Hungarian aristocrat

Count Károly József Franz Xaver Kasimir Johann von Nepomuk Zichy de Zich et Vásonkeő (4 March 1753 – 28 September 1826) was a Hungarian aristocrat, who served as Austrian war minister in 1809 and minister of the interior from 1813 to 1814.

==Early life==
Count Zichy was born in Pressburg on 4 March 1753. He was the son of Count István Zichy de Zich et Vásonkeő (1715–1769), and Countess Marie Cecilie von Stubenberg (1725–1763).

His paternal grandparents were Count János Zichy and Maria Anna von Thalheim. His great-grandfather, Count István Zichy de Zich et Vásonkeő, obtained the title of Imperial Count for the Zichy family.

Count Zichy was educated at the Theresianum in Vienna.

==Career==
Count Zichy became an Imperial and Royal chamberlain, and held various offices. In 1782, Joseph II appointed him as the Chief Governor of Békés County as a Court Councilor and referendarius. In 1785, he became a treasurer and president of the chamber, then in 1788, a regional judge and president of the Council of Governors. A member of the House of Magnates from 1790 until his death, he was one of the supporters of the constitutional compromise at the 1790 Diet of Hungary. In 1792, he received the Grand Cross of the Order of Saint Stephen.

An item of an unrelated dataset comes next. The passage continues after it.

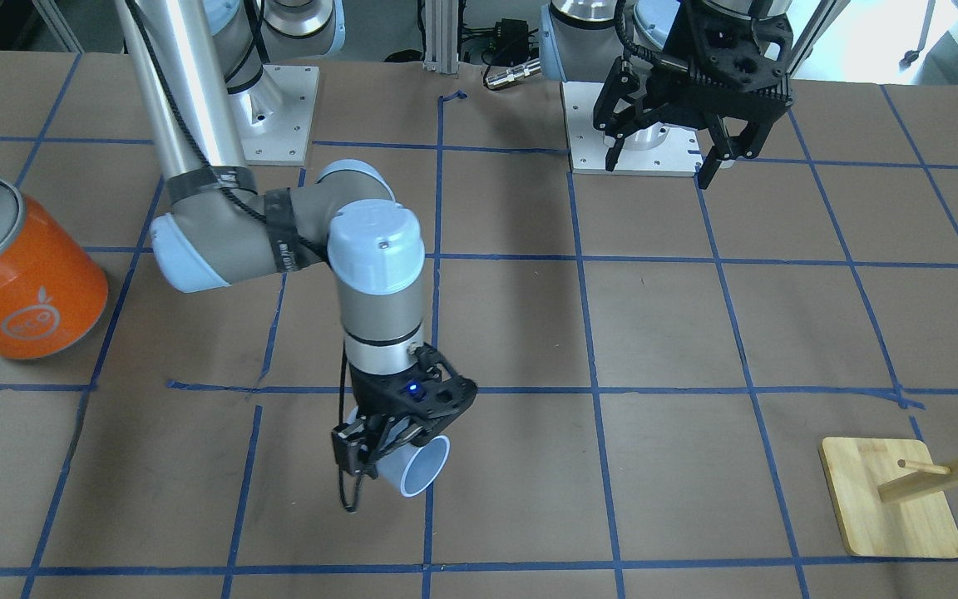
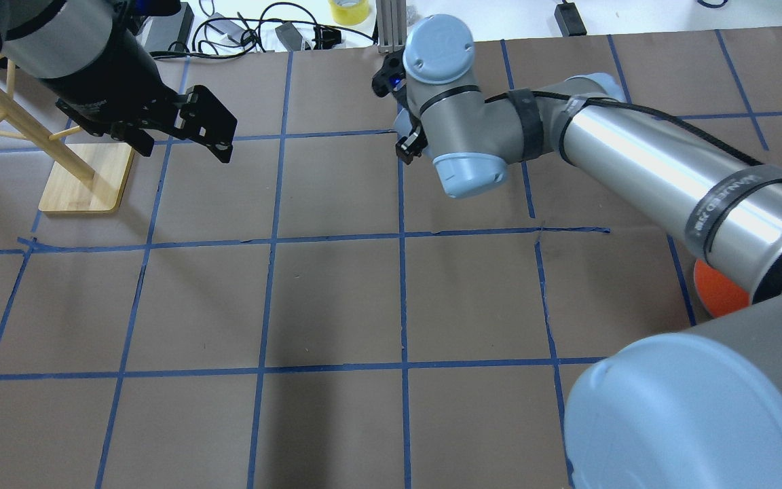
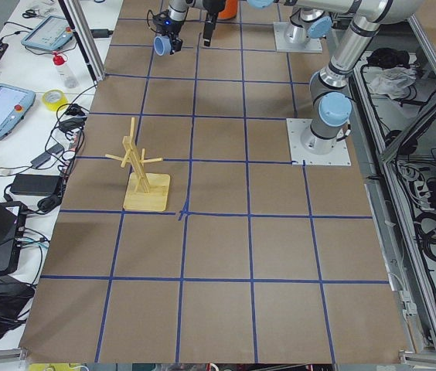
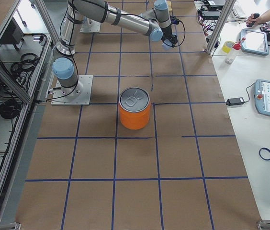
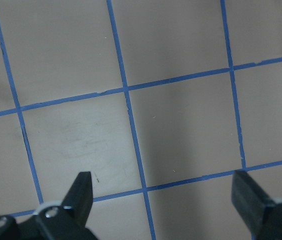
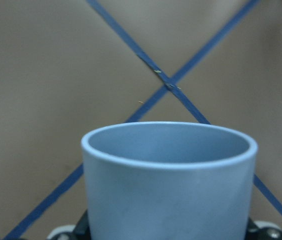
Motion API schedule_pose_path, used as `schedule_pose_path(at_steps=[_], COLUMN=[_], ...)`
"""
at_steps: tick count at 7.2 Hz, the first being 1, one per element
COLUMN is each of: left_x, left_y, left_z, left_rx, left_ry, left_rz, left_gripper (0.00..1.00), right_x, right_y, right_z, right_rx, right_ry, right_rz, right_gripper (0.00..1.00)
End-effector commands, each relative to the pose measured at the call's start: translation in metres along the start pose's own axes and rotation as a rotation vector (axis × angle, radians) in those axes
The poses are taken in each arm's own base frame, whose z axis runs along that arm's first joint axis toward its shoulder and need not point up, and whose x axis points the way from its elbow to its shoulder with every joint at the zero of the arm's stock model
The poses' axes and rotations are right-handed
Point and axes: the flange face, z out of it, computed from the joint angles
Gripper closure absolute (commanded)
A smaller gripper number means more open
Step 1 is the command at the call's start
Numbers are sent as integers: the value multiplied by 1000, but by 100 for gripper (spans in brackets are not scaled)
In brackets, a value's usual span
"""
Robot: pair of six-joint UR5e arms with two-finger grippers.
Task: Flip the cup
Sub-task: 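Carry the cup with the right gripper toward the left gripper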
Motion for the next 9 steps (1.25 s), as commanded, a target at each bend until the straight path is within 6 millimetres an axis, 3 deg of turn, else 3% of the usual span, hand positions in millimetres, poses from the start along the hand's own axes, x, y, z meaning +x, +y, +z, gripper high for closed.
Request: schedule_pose_path(at_steps=[1,3,4,6,7,8,9], left_x=[0,0,0,0,0,0,1], left_y=[-2,0,1,3,3,4,4], left_z=[2,1,-1,-2,-2,-2,-2], left_rx=[-3,-3,0,0,0,-2,-2], left_ry=[0,0,-2,-3,-2,-4,-1], left_rz=[-1,1,1,1,1,1,1], left_gripper=[0,0,0,0,0,0,0], right_x=[-73,-115,-120,-132,-140,-140,-140], right_y=[-23,-31,-33,-39,-40,-39,-39], right_z=[17,48,64,59,61,62,63], right_rx=[0,9,31,69,69,57,51], right_ry=[-22,-38,-21,-8,-13,-16,-17], right_rz=[-367,-593,-715,-774,-784,-780,-785], right_gripper=[100,100,100,100,95,85,60])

From 1802, he was president of the Court Chamber, in 1808, president of the Ministry of State, in 1808, Knight of the Order of the Golden Fleece, in 1809, Imperial Minister of War, and from 1813 to 1814, Imperial Minister of the Interior. In 1821, on the occasion of the half-century jubilee of his official position, he received the diamonds of the Order of Saint Stephen.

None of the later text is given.